These powder compacts provide a unique and advantageous combination of mechanical strength properties, such as compression and shear strength, low density and selectable and controllable corrosion properties, particularly rapid and controlled dissolution in various borehole fluids. The fluids may include any number of ionic fluids or highly polar fluids, such as those that contain various chlorides. Examples include fluids comprising potassium chloride (KCl), hydrochloric acid (HCl), calcium chloride (CaCl2), calcium bromide (CaBr2) or zinc bromide (ZnBr2). For example, the particle core and coating layers of these powders may be selected to provide sintered powder compacts suitable for use as high strength engineered materials having a compressive strength and shear strength comparable to various other engineered materials, including carbon, stainless and alloy steels, but which also have a low density comparable to various polymers, elastomers, low-density porous ceramics and composite materials.

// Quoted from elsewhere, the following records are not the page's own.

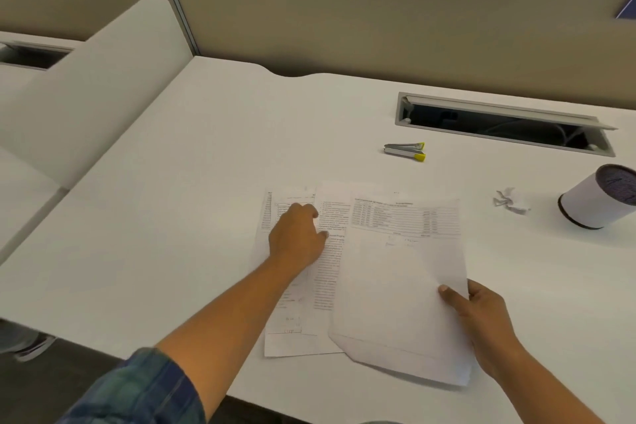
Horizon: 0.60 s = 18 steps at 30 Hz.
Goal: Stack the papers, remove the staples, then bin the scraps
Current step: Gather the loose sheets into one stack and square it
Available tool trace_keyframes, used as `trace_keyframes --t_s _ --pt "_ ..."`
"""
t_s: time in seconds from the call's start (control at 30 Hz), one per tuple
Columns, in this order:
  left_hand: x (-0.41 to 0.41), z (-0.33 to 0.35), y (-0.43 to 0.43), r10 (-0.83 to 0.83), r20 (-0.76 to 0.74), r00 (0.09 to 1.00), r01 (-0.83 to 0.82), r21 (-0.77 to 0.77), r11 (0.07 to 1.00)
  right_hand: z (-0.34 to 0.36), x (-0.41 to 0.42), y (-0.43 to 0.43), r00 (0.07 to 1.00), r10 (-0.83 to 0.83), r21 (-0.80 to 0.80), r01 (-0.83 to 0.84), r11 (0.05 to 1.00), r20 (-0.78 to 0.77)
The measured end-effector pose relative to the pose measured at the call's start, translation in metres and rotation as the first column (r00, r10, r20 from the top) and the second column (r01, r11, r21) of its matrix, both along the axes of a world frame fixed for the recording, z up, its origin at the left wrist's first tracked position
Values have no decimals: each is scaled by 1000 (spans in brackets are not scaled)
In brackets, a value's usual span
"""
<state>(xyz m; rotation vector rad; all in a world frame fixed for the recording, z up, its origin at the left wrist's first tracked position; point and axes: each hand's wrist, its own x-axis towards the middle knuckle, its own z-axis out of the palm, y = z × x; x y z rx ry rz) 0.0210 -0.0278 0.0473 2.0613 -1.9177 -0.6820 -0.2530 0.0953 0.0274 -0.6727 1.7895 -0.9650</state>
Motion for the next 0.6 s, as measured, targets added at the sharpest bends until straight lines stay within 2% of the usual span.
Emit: trace_keyframes --t_s 0.23,0.43,0.6 --pt "13 1 -60 -91 13 996 91 33 995 -8 3 0 990 33 36 -28 999 -135" --pt "9 -6 -83 -200 -12 980 199 179 964 -8 6 -1 979 37 52 -27 998 -198" --pt "12 -29 -81 -215 -145 966 232 106 967 -5 6 -3 978 47 60 -36 998 -203"
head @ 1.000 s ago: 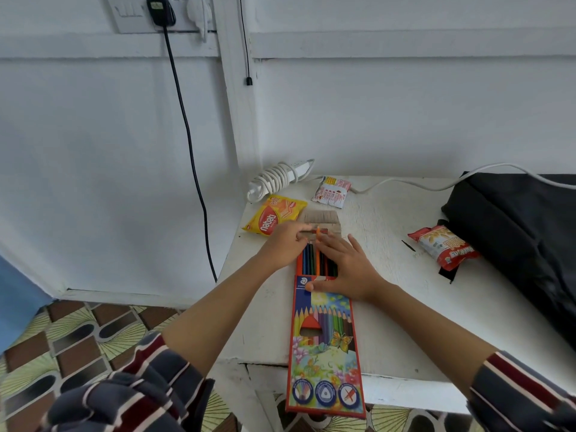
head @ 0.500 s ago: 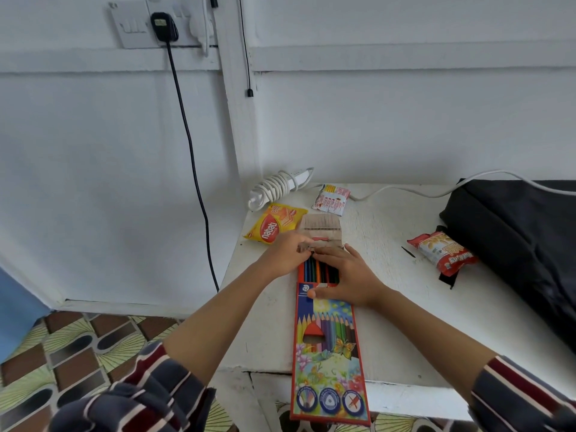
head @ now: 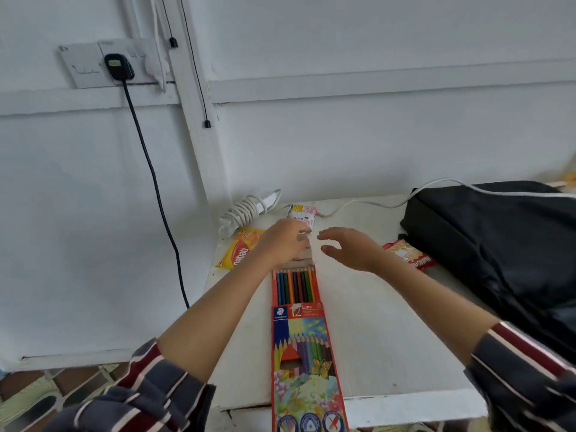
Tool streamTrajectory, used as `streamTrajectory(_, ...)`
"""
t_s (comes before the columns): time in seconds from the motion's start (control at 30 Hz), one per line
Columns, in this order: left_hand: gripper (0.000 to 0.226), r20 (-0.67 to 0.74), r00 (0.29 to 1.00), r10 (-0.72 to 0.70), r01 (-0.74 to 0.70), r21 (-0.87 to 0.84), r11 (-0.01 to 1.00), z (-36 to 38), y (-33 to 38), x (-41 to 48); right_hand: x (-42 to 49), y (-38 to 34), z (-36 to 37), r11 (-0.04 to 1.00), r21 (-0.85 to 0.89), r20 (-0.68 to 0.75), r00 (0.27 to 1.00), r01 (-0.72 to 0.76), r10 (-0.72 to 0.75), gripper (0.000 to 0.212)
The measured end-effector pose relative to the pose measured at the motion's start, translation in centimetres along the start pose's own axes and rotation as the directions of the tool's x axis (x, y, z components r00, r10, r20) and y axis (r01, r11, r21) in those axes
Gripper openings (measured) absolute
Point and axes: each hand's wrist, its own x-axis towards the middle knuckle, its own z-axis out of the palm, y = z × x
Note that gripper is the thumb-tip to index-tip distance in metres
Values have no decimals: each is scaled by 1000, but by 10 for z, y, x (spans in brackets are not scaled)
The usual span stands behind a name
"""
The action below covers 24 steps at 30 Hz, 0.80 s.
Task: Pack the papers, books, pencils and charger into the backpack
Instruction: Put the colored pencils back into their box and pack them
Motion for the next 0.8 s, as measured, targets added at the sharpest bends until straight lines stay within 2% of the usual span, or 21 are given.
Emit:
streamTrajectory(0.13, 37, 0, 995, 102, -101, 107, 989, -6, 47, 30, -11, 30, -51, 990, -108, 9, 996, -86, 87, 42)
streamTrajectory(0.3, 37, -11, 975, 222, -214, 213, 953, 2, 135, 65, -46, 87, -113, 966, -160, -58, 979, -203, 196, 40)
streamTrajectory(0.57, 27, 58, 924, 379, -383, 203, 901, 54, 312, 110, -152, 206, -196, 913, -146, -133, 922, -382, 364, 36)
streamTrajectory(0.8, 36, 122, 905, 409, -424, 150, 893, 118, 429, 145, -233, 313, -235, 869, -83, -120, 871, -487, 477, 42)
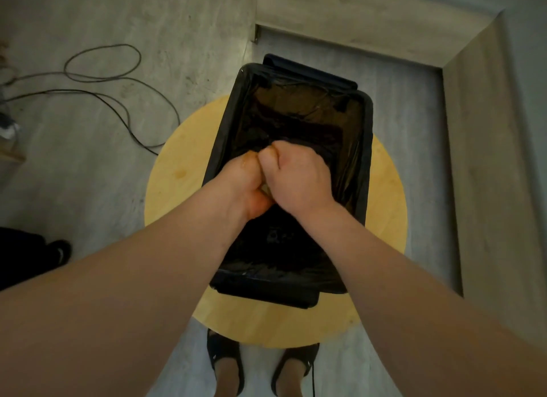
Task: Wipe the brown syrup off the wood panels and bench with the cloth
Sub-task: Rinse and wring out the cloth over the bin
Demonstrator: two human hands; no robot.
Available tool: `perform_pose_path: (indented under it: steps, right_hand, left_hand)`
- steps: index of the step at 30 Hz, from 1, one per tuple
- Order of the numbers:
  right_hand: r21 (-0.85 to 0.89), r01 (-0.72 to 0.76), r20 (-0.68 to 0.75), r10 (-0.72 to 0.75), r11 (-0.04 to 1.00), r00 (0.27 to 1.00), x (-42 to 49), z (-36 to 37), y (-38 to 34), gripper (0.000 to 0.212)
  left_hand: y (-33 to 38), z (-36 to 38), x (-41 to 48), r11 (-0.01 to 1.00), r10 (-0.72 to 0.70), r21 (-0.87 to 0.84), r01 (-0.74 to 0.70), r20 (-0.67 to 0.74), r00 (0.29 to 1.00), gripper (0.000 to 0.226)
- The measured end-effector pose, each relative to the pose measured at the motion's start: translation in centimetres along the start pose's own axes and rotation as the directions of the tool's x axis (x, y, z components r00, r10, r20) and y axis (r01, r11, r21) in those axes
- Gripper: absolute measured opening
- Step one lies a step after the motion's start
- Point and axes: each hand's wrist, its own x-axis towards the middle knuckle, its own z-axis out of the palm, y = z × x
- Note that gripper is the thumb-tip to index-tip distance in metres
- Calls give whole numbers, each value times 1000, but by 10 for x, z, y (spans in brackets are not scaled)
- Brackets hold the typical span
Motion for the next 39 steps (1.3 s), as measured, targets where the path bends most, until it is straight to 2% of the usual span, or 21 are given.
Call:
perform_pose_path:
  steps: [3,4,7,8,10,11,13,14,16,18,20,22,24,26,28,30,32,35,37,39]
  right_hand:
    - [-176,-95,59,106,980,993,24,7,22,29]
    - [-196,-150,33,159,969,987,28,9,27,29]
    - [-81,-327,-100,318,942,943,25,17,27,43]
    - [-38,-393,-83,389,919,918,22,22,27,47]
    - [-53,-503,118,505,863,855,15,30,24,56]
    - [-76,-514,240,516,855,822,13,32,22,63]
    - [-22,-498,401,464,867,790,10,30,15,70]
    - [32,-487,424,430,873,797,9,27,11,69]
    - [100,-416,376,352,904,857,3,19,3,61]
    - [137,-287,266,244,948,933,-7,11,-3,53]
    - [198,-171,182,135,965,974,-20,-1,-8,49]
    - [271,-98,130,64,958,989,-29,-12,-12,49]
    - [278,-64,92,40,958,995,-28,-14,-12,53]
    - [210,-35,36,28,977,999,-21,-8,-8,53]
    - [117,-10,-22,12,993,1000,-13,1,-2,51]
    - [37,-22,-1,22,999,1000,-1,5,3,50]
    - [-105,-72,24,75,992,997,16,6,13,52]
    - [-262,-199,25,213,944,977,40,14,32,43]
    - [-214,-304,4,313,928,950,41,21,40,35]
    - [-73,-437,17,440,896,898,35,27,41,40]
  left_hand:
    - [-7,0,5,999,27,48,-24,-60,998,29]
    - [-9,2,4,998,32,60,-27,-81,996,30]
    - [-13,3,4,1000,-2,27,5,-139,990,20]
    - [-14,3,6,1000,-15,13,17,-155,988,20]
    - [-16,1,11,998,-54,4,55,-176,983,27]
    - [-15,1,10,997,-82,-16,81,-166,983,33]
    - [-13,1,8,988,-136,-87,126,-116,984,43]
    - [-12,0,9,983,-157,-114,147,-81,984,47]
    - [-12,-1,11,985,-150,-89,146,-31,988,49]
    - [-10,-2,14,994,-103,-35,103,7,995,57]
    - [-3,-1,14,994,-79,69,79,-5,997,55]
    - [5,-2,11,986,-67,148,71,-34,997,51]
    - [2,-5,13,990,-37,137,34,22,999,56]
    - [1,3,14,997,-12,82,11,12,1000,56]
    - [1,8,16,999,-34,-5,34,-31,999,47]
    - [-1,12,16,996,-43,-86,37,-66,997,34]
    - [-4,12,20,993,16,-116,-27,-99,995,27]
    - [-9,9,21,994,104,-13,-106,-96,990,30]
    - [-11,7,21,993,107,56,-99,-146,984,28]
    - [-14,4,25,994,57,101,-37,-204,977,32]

While one or more embodiments have been shown and described, modifications and substitutions may be made thereto without departing from the spirit and scope of the invention. Accordingly, it is to be understood that the present invention has been described by way of illustrations and not limitation.
Claims
1. A packer arrangement for forming a seal between an inner tubular string and an outer tubular string in a borehole, the packer arrangement comprising:
- an outer tubular string member defining an axial flowbore and having an associated packer setting mechanism;
- a packer device disposed at least partially within the outer tubular string member to form a seal against an inner tubular string, the packer device including a degradable layer for temporarily and at least partially protecting the packer device;
- an inner tubular string member to be disposed within the flowbore of the outer tubular string member; and
- an actuator carried on the inner tubular string member, the actuator being operable to actuate the packer setting mechanism to set the packer device against the inner tubular string.
2. The packer arrangement of claim 1 wherein:
- the packer setting mechanism comprises:
- a setting member having a generally cylindrical body defining an axial bore, the axial bore of the setting member having a ramped surface to contact the packer device and an engagement profile; and
- the actuator comprises a collet to engage the engagement profile of the setting member to actuate the packer setting mechanism by urging the ramped surface of the setting member axially against the packer device.
3. The packer arrangement of claim 2 wherein the setting member is further axially moveable within the outer tubular string member between a first position, wherein the packer device is not set, and a second position, wherein the packer device is set.
4. The packer arrangement of claim 3 further comprising a body lock ring assembly to provide for one-way movement of the setting member with respect to the outer tubular string member.
5. The packer arrangement of claim 1 wherein:
- the packer setting mechanism comprises:
- an energy source operable to set the packer device against the inner tubular string member;
- a transceiver to receive a triggering signal and, in response to said signal, activating the energy source to set the packer device; and
- the actuator comprises a signal transmitter to provide a triggering signal to the transceiver.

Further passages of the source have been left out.